In any case, it’s accurate to say the fire raged on, fueled by howling afternoon winds in a heat wave maxing out at a reported 110 degrees. A caravan of Santa Barbara County Search & Rescue crewmembers in four-wheel-drive SUVs and extended passenger vans idled nearby at Rancho San Marcos Golf Course, waiting for incident shot-callers to give the green light. Von Tillow said he called in “three valid attempts” to get rescue vehicles up the road, only to call them off moments later as towering flare-ups, dark smoke, and burning branches “compromised access.” At the same time, a DC-10 loaded with fire retardant en route to the Alamo Fire was redirected to make its drop at Circle V, where water-toting helicopters were already creating a buffer zone around the campers.
“We didn’t know what exactly was going on up there, but we were ready,” said Nelson Trichler, a financial planner who has been a Search & Rescue volunteer since 1981. When they finally got the go-ahead, Trichler and his team of 14 men went in with seven vehicles.
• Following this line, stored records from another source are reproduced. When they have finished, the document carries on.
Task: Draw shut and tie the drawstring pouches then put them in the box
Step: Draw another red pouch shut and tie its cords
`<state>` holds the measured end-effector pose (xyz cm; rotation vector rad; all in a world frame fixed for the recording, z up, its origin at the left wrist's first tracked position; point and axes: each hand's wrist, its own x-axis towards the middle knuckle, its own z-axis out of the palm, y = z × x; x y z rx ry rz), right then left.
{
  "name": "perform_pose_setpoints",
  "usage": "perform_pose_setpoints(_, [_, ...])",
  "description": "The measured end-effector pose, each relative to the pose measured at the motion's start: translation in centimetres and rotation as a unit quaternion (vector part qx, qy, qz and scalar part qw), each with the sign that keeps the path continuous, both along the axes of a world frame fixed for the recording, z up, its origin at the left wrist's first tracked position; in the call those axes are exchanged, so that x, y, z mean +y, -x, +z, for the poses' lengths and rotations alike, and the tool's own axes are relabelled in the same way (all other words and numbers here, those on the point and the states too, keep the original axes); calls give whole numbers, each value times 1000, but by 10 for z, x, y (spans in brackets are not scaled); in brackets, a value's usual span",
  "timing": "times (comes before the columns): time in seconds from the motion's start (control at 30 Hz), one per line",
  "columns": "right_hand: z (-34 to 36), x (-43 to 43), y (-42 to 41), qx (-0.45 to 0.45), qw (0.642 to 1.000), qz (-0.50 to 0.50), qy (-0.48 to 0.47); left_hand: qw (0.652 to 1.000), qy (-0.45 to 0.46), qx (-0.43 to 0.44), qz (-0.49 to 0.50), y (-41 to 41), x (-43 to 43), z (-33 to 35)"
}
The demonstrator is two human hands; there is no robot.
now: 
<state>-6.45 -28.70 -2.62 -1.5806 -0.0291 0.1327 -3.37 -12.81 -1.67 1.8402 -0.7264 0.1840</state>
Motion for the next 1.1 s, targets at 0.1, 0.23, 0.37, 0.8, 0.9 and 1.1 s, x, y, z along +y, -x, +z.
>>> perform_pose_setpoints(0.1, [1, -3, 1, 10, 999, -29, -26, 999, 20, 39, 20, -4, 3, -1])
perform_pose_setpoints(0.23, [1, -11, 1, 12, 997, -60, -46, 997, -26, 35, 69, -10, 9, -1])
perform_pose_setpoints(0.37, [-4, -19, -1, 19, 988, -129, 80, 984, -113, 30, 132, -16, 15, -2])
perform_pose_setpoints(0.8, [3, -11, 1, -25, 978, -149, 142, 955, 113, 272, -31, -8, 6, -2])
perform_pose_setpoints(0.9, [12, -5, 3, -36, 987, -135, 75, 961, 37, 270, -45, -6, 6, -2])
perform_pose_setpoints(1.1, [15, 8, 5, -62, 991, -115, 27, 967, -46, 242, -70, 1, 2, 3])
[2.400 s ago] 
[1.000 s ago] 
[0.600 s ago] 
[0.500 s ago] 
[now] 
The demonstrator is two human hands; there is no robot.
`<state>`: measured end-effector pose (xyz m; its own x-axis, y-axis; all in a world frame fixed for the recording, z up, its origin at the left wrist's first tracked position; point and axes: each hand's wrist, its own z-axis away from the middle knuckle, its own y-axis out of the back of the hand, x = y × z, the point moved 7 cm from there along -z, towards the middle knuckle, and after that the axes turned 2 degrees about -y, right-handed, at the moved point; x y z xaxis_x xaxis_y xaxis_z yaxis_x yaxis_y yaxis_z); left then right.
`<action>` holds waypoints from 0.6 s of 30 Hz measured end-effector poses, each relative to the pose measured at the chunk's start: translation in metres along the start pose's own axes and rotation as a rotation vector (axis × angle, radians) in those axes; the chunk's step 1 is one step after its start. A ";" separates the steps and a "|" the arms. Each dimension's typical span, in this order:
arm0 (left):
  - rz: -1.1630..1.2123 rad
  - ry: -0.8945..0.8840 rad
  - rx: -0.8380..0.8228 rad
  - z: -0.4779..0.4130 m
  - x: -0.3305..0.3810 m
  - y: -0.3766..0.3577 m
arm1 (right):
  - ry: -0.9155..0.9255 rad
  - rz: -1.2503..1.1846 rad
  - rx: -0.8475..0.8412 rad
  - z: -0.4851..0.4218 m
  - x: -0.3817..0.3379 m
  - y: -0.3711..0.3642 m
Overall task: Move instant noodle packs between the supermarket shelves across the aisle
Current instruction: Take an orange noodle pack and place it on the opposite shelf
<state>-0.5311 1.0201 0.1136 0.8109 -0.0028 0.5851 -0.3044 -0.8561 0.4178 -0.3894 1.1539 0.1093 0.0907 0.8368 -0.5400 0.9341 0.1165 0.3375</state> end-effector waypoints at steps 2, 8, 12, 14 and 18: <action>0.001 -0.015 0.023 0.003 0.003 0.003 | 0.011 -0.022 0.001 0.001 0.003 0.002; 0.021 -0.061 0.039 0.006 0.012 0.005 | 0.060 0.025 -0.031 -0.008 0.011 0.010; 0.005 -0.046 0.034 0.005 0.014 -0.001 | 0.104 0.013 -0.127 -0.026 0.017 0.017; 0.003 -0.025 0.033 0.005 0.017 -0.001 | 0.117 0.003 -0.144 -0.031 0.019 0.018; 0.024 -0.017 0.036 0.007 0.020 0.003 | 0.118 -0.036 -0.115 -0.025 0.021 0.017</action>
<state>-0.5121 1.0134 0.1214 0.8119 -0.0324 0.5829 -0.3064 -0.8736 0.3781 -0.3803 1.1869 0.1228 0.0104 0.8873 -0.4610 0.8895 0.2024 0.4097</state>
Flaming branches fell into the path, occasionally separating the emergency caravan, but a few men would jump out with chainsaws to remove the blockage. “When we got to Circle V, it was a tense situation, but it was not chaos,” he remembered. All the campers were outside, ready to go, and divided into small groups that would fit into the Search & Rescue vehicles, plus several Sheriff SUVs and the handful of staffer cars that were already at the site. It was a tight operation, Trichler said: Within 10 minutes, everybody was loaded for the one-and-half-mile crawl back to Highway 154.
Dozer operator Linane took the lead, again clearing the road for the long line of rescue vehicles packed with children. Driving a van with 10 kids and another Search & Rescue volunteer, Trichler remembers feeling the heat of the fire through his side window. His group was relatively calm, at one point singing “Let My Little Light Shine.” “They did an outstanding job,” Von Tillow said, “taking care of priority number one — saving lives.”
At the 154, the kids were transferred to a fleet of sleek buses provided by the Santa Ynez Band of Chumash Indians and shuttled to their loved ones anxiously waiting at Old Mission Santa Inés in Solvang. “Once they transferred to the buses, our role was over,” Trichler said. “We were reassigned to help evacuate Paradise Road.”